_WORK ORDER_: Reproduce the entries below exactly, but leave the pictures out.

Recorded data
━━━━━━

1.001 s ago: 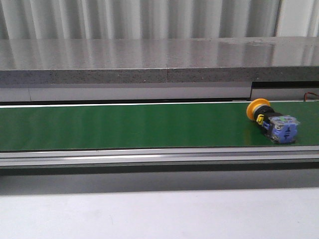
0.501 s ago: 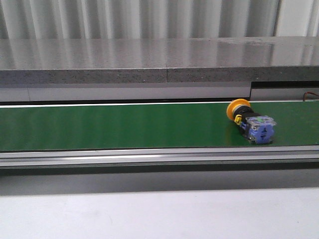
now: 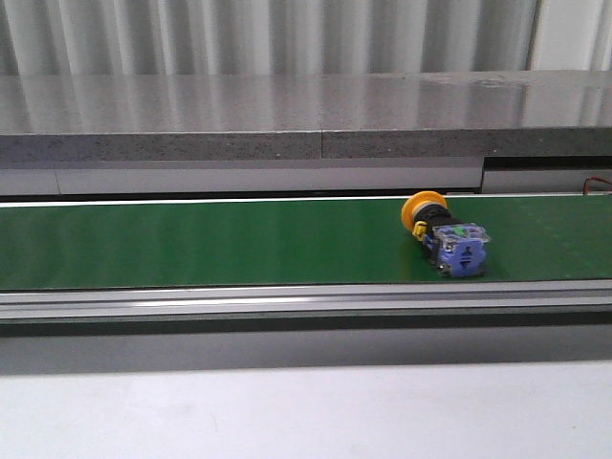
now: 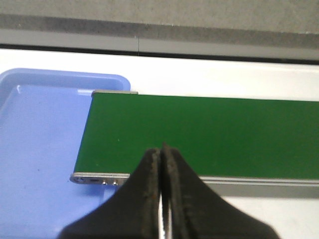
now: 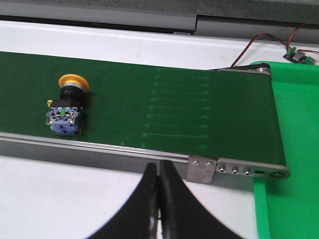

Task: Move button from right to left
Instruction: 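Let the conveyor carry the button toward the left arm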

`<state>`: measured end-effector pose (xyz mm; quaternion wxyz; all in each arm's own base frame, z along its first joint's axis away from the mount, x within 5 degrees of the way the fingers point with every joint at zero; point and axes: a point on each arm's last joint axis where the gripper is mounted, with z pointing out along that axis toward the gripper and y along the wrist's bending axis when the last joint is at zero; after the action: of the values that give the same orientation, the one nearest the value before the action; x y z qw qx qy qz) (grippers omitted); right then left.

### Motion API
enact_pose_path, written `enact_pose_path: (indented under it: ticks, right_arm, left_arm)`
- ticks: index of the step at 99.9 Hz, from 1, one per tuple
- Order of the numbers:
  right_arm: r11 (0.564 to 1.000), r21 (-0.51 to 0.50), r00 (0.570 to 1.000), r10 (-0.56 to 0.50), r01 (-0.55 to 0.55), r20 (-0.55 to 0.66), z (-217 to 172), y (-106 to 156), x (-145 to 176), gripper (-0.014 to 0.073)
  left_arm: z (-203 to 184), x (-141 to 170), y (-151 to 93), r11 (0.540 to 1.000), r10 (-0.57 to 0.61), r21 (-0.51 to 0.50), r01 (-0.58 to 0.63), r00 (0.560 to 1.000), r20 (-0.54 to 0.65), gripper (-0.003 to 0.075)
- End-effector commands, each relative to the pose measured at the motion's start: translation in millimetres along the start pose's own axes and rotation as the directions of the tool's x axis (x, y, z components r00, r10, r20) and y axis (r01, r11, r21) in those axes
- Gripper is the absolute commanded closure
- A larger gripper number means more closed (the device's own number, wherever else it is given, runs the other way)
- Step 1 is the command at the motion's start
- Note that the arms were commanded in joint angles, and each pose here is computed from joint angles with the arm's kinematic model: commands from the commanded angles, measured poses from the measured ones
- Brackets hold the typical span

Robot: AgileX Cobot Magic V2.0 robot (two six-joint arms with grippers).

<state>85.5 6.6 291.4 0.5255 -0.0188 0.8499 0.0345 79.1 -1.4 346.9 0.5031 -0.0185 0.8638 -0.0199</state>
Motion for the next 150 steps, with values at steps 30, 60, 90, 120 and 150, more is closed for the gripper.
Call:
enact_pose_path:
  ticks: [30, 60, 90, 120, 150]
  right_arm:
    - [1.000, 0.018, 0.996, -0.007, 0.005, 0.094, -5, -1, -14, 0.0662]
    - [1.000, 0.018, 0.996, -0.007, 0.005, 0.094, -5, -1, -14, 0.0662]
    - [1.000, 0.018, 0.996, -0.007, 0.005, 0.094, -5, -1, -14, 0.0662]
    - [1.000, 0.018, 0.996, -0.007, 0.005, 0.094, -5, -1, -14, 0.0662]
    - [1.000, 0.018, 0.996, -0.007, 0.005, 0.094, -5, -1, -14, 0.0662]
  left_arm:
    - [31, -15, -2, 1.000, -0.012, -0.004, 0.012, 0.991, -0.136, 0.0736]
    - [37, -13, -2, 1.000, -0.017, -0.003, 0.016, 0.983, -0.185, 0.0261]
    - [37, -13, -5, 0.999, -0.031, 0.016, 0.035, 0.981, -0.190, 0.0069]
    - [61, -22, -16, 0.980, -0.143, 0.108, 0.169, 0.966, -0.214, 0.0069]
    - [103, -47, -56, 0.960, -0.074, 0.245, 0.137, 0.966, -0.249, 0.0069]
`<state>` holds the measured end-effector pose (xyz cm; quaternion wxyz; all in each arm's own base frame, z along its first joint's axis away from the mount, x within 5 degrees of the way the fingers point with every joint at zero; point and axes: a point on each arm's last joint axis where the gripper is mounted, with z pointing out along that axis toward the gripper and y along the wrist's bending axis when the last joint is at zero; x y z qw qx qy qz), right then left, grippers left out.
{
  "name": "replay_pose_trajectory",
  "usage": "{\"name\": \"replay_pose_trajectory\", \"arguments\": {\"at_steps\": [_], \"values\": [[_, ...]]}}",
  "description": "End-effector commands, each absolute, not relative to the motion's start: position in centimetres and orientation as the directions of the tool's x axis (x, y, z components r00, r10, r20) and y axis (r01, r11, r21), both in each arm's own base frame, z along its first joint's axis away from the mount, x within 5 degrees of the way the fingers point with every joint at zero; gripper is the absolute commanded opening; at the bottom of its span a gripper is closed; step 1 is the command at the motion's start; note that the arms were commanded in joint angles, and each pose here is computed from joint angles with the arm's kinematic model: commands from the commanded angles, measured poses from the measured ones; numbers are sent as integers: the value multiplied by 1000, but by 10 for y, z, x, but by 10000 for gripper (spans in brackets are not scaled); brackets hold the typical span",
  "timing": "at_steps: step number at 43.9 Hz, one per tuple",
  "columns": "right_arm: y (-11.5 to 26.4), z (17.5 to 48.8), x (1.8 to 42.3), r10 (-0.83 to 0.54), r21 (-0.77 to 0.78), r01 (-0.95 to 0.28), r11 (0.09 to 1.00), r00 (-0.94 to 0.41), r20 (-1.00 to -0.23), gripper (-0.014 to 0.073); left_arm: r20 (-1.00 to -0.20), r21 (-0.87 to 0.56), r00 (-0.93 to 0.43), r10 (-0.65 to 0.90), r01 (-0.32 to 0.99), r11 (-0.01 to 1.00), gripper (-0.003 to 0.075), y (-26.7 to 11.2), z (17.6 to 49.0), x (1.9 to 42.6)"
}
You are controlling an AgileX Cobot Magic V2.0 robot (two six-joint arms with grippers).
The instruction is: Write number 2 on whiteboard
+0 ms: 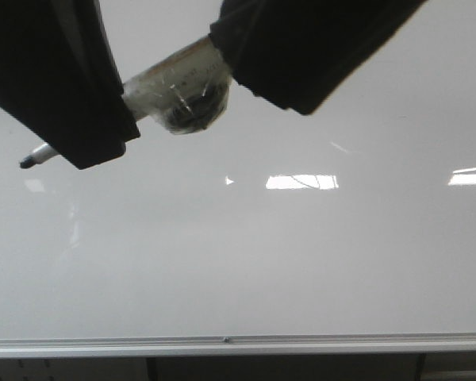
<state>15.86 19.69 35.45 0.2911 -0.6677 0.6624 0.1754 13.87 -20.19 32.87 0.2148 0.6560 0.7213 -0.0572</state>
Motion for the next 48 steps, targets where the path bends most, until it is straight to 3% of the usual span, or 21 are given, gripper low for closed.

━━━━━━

_ANSWER BELOW_:
1.001 s ago: 
0.501 s ago: 
now: 
now: 
now: 

Task: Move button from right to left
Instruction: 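Let the conveyor carry the button toward the left arm
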
`<state>`: measured end-effector pose (xyz mm; quaternion wxyz; all in each arm's own base frame, z along its first joint's axis away from the mount, x within 5 degrees of the way the fingers point with every joint at zero; point and axes: a point on each arm's last joint axis where the gripper is mounted, with z pointing out along that axis toward the gripper and y along the wrist's bending axis when the last joint is at zero; after the action: of the values that give the same orientation, the one nearest the value before the action; x y z qw qx qy qz) (grippers omitted); right then left.

### Motion API
enact_pose_path, written `enact_pose_path: (indented under it: ticks, right_arm, left_arm)`
- ticks: index of the step at 99.9 Hz, from 1, one per tuple
- Order of the numbers:
  right_arm: r11 (0.564 to 1.000), r21 (-0.51 to 0.50), r00 (0.570 to 1.000), r10 (-0.56 to 0.50), r01 (-0.55 to 0.55), r20 (-0.55 to 0.66), z (-217 to 172), y (-106 to 156), x (-145 to 176), gripper (-0.014 to 0.073)
  left_arm: z (-203 to 184), x (-141 to 170), y (-151 to 93), r11 (0.540 to 1.000), r10 (-0.57 to 0.61), r21 (-0.51 to 0.50), r01 (-0.58 to 0.63), r00 (0.560 to 1.000), r20 (-0.54 to 0.65), gripper (-0.003 to 0.075)
- End-effector commands, each relative to the pose measured at the motion's start: translation in millimetres along the start pose's own axes and rotation as the directions of the tool's x axis (x, y, z components r00, r10, r20) and y axis (r01, r11, r21) in those axes
- Gripper is the absolute commanded closure
- A larger gripper number means more closed (the device's own number, wherever else it is given, runs the other way)
- Step 1 is the command at the motion's start
- Note that the arms were commanded in joint angles, and each pose here is computed from joint angles with the arm's kinematic model: commands from the commanded angles, measured poses from the measured ones
- Brackets hold the typical span

Robot: AgileX Cobot Magic V2.0 robot (two six-joint arms with grippers).

<state>85.5 6.6 291.4 0.5255 -0.0188 0.8499 0.0345 79.1 -1.4 346.9 0.5031 -0.0185 0.8638 -0.0199</state>
Motion for the next 150 steps, with values at steps 30, 60, 90, 120 and 150, more is closed for the gripper.
Call:
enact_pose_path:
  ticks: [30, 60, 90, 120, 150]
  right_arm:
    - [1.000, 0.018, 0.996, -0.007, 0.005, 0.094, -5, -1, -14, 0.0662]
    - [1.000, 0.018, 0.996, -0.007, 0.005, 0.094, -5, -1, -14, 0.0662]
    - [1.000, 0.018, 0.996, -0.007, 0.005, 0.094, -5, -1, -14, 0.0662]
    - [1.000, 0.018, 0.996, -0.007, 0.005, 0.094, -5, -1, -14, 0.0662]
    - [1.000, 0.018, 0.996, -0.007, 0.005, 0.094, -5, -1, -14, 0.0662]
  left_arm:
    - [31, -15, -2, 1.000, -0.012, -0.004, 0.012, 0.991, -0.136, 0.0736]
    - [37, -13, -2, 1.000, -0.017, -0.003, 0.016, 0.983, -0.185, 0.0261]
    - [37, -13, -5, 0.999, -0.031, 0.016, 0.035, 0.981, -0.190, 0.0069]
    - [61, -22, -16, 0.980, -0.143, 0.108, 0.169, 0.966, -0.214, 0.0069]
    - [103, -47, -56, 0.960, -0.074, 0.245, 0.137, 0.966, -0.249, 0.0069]
`<state>` holds the measured end-effector pose (xyz cm; quaternion wxyz; all in each arm's own base frame, z along its first joint's axis away from the mount, x within 5 degrees of the way the fingers point with every joint at zero; point and axes: a point on each arm's last joint axis where the gripper is mounted, with z pointing out along that axis toward the gripper and y along the wrist's bending axis when the last joint is at zero; x y z qw qx qy qz), right then left, grippers left out.
{
  "name": "replay_pose_trajectory",
  "usage": "{\"name\": \"replay_pose_trajectory\", \"arguments\": {\"at_steps\": [_], \"values\": [[_, ...]]}}",
  "description": "End-effector commands, each absolute, not relative to the motion's start: position in centimetres and orientation as the directions of the tool's x axis (x, y, z components r00, r10, r20) and y axis (r01, r11, r21), both in each arm's own base frame, z along its first joint's axis away from the mount, x within 5 degrees of the way the fingers point with every joint at zero; gripper is the absolute commanded opening; at the bottom of its span a gripper is closed; step 1 is the command at the motion's start; note that the arms were commanded in joint angles, and each pose here is computed from joint angles with the arm's kinematic model: commands from the commanded angles, measured poses from the measured ones; numbers are sent as integers: the value multiplied by 1000, but by 10 for y, z, x, but by 10000 for gripper (spans in brackets are not scaled); brackets hold the typical span",
  "timing": "at_steps: step number at 43.9 Hz, one per tuple",
  "columns": "right_arm: y (-11.5 to 26.4), z (17.5 to 48.8), x (1.8 to 42.3), r10 (-0.83 to 0.54), r21 (-0.77 to 0.78), r01 (-0.95 to 0.28), r11 (0.09 to 1.00), r00 (-0.94 to 0.41), r20 (-1.00 to -0.23), gripper (-0.014 to 0.073); left_arm: r20 (-1.00 to -0.20), r21 (-0.87 to 0.56), r00 (-0.93 to 0.43), r10 (-0.65 to 0.90), r01 (-0.32 to 0.99), r11 (-0.01 to 1.00), gripper (-0.003 to 0.075), y (-26.7 to 11.2), z (17.6 to 49.0), x (1.9 to 42.6)"
}
You are controlling an AgileX Cobot Magic V2.0 robot (two six-joint arms with grippers).
The instruction is: Write number 2 on whiteboard
+0 ms: 
<state>15.86 19.69 35.45 0.2911 -0.6677 0.6624 0.1754 13.87 -20.19 32.87 0.2148 0.6560 0.7213 -0.0572</state>
Motion for the next 48 steps, targets where the path bends most, until it is straight to 3% of the usual span, or 21 are given, gripper low for closed.

No further answer is needed.